## PROBLEM DETAILS
From the line containing "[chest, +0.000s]" down to the last line of the listing, quote everything word for word, and nothing else, keeping pictures out.

## INPUT DATA
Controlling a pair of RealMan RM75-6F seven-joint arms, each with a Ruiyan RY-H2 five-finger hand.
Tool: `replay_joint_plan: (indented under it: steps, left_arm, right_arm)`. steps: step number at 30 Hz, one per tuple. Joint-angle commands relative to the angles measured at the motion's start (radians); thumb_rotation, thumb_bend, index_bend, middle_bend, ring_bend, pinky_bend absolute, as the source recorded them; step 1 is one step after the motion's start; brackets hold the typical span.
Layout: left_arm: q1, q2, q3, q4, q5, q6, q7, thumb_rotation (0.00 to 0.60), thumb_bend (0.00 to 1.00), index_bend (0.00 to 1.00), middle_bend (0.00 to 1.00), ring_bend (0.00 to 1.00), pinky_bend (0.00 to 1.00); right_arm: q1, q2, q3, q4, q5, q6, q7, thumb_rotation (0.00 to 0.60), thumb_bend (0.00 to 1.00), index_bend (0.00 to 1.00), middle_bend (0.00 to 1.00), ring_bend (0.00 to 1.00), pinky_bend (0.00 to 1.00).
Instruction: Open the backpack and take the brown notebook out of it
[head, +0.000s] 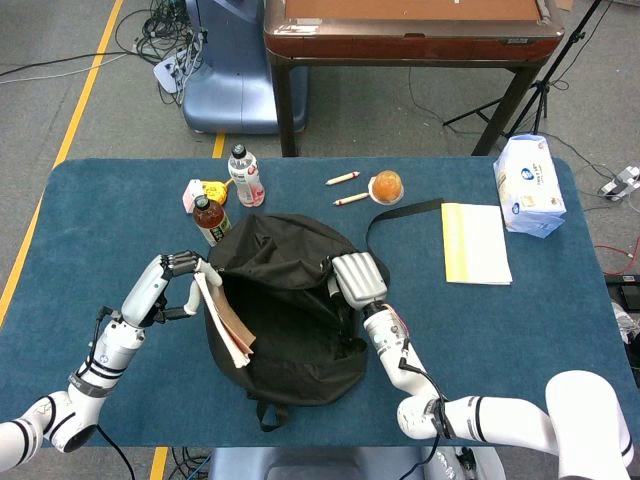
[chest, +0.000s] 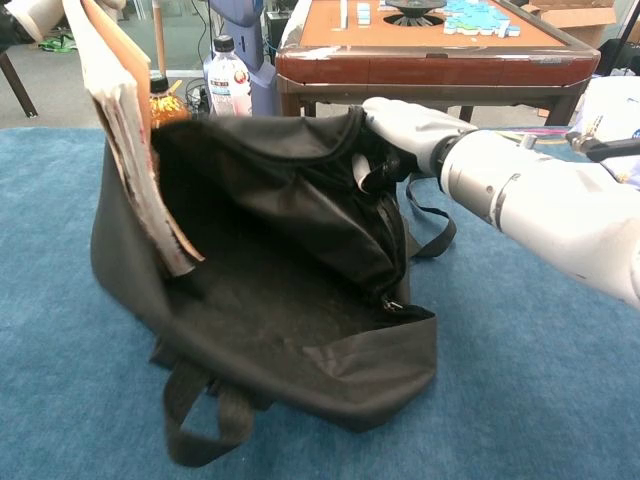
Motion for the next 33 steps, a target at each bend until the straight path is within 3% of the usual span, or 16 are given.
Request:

## TASK RESULT
[chest, +0.000s] 
Motion for the next 33 steps, a target at each bend until the straight path is within 3% of the usual span, or 16 are given.
Request:

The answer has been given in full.